BEGIN SUPPLIED DATA
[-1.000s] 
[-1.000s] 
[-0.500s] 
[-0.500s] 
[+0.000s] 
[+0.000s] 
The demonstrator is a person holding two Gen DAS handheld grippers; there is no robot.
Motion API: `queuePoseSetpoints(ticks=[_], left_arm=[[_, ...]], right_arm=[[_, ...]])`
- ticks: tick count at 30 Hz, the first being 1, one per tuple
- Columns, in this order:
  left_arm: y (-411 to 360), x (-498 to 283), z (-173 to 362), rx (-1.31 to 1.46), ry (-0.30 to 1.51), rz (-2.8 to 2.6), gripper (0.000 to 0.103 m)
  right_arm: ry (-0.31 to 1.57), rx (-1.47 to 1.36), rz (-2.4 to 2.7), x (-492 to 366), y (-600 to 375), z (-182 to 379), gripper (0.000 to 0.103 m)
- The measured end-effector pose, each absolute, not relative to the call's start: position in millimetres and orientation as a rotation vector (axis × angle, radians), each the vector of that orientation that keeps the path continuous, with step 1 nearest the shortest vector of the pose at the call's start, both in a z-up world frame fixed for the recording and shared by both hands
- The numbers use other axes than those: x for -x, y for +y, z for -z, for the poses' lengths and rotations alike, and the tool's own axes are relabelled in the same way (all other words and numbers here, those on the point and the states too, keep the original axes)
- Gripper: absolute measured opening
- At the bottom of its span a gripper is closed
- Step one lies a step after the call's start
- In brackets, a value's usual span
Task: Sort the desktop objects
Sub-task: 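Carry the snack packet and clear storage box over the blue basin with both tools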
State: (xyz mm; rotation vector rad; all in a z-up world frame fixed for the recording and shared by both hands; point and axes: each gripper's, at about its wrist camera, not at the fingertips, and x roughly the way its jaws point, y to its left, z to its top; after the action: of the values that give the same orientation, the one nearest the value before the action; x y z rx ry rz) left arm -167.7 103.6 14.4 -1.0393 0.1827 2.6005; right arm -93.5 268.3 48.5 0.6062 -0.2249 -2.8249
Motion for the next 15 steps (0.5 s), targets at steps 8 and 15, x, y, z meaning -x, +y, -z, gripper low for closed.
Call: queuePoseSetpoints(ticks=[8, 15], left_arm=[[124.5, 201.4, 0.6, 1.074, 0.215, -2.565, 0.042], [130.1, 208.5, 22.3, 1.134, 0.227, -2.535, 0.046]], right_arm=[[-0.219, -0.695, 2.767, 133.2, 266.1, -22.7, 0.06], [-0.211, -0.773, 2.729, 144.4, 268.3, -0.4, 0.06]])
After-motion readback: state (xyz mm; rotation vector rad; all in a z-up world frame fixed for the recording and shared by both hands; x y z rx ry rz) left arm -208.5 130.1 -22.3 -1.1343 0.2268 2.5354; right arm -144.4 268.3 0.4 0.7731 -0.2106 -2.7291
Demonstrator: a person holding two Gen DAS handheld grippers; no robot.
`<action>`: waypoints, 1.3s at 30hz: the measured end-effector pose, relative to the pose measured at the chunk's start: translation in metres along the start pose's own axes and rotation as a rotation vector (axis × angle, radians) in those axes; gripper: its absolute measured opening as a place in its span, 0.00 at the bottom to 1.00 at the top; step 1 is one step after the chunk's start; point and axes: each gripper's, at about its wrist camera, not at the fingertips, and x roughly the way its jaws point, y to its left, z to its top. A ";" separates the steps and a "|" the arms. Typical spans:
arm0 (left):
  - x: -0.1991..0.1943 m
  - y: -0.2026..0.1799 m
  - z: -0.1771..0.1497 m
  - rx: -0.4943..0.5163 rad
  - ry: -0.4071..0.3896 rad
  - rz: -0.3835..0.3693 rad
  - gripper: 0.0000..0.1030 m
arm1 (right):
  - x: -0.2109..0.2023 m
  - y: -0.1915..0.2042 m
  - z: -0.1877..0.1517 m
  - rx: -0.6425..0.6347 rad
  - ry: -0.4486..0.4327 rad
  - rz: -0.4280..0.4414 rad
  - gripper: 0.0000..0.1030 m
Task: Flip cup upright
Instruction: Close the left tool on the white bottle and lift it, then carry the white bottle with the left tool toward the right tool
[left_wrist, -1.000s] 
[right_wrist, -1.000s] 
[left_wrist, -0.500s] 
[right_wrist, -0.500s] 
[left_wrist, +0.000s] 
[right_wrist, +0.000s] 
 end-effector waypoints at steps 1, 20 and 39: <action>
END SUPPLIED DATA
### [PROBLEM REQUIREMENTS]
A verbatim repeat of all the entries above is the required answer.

### [SOLUTION TO THE EXERCISE]
[-1.000s] 
[-1.000s] 
[-0.500s] 
[-0.500s] 
[+0.000s] 
[+0.000s] 
The demonstrator is a person holding two Gen DAS handheld grippers; there is no robot.
Motion API: `queuePoseSetpoints(ticks=[_], left_arm=[[_, ...]], right_arm=[[_, ...]])`
- ticks: tick count at 30 Hz, the first being 1, one per tuple
- Columns, in this order:
  left_arm: y (-411 to 360), x (-498 to 283), z (-173 to 362), rx (-1.31 to 1.46), ry (-0.30 to 1.51), rz (-2.8 to 2.6), gripper (0.000 to 0.103 m)
  right_arm: ry (-0.31 to 1.57), rx (-1.47 to 1.36), rz (-2.4 to 2.7), x (-492 to 366), y (-600 to 375), z (-182 to 379), gripper (0.000 to 0.103 m)
- The measured end-effector pose, each absolute, not relative to the call's start: position in millimetres and orientation as a rotation vector (axis × angle, radians), each the vector of that orientation that keeps the path continuous, with step 1 nearest the shortest vector of the pose at the call's start, both in a z-up world frame fixed for the recording and shared by both hands
- The numbers use other axes than those: x for -x, y for +y, z for -z, for the poses' lengths and rotations alike, and the tool's own axes are relabelled in the same way (all other words and numbers here, those on the point and the states too, keep the original axes)
- Gripper: absolute measured opening
- At the bottom of its span a gripper is closed
- Step one lies a step after the call's start
- In brackets, a value's usual span
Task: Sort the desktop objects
Sub-task: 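Carry the snack packet and clear storage box over the blue basin with both tools
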State: (xyz mm; rotation vector rad; all in a z-up world frame fixed for the recording and shared by both hands; point and axes: each gripper's, at about its wrist camera, not at the fingertips, and x roughly the way its jaws point, y to its left, z to its top; after the action: of the values that give the same orientation, the one nearest the value before the action; x y z rx ry rz) left arm -167.7 103.6 14.4 -1.0393 0.1827 2.6005; right arm -93.5 268.3 48.5 0.6062 -0.2249 -2.8249
Motion for the next 15 steps (0.5 s), targets at steps 8 and 15, x, y, z meaning -x, +y, -z, gripper low for closed.
Call: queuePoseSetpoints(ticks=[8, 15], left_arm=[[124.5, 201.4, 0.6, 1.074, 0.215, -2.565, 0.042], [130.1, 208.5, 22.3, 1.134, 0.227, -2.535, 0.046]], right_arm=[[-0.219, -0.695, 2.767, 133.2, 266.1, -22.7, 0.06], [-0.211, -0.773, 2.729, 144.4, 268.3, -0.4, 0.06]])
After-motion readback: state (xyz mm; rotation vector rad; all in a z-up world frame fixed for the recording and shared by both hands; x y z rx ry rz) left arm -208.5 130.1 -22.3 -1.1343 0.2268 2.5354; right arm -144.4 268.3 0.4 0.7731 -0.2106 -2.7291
Demonstrator: a person holding two Gen DAS handheld grippers; no robot.
`<action>`: waypoints, 1.3s at 30hz: the measured end-effector pose, relative to the pose measured at the chunk's start: translation in metres along the start pose's own axes and rotation as a rotation vector (axis × angle, radians) in those axes; gripper: its absolute measured opening as a place in its span, 0.00 at the bottom to 1.00 at the top; step 1 is one step after the chunk's start; point and axes: each gripper's, at about its wrist camera, not at the fingertips, and x roughly the way its jaws point, y to its left, z to its top. A ";" separates the steps and a "|" the arms. Typical spans:
arm0 (left):
  - x: -0.1991..0.1943 m
  - y: -0.2026..0.1799 m
  - z: -0.1771..0.1497 m
  - rx: -0.4943..0.5163 rad
  - ry: -0.4071..0.3896 rad
  - rz: -0.3835..0.3693 rad
  - gripper: 0.0000..0.1030 m
arm1 (right):
  - x: -0.2109..0.2023 m
  - y: -0.1915..0.2042 m
  - z: -0.1877..0.1517 m
  - rx: -0.6425..0.6347 rad
  - ry: -0.4486..0.4327 rad
  - rz: -0.4280..0.4414 rad
  - gripper: 0.0000..0.1030 m
Task: Flip cup upright
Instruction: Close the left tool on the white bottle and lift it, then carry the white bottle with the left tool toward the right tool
[left_wrist, -1.000s] 
[right_wrist, -1.000s] 
[left_wrist, -0.500s] 
[right_wrist, -0.500s] 
[left_wrist, +0.000s] 
[right_wrist, +0.000s] 
 end-effector waypoints at steps 1, 20 and 39: <action>

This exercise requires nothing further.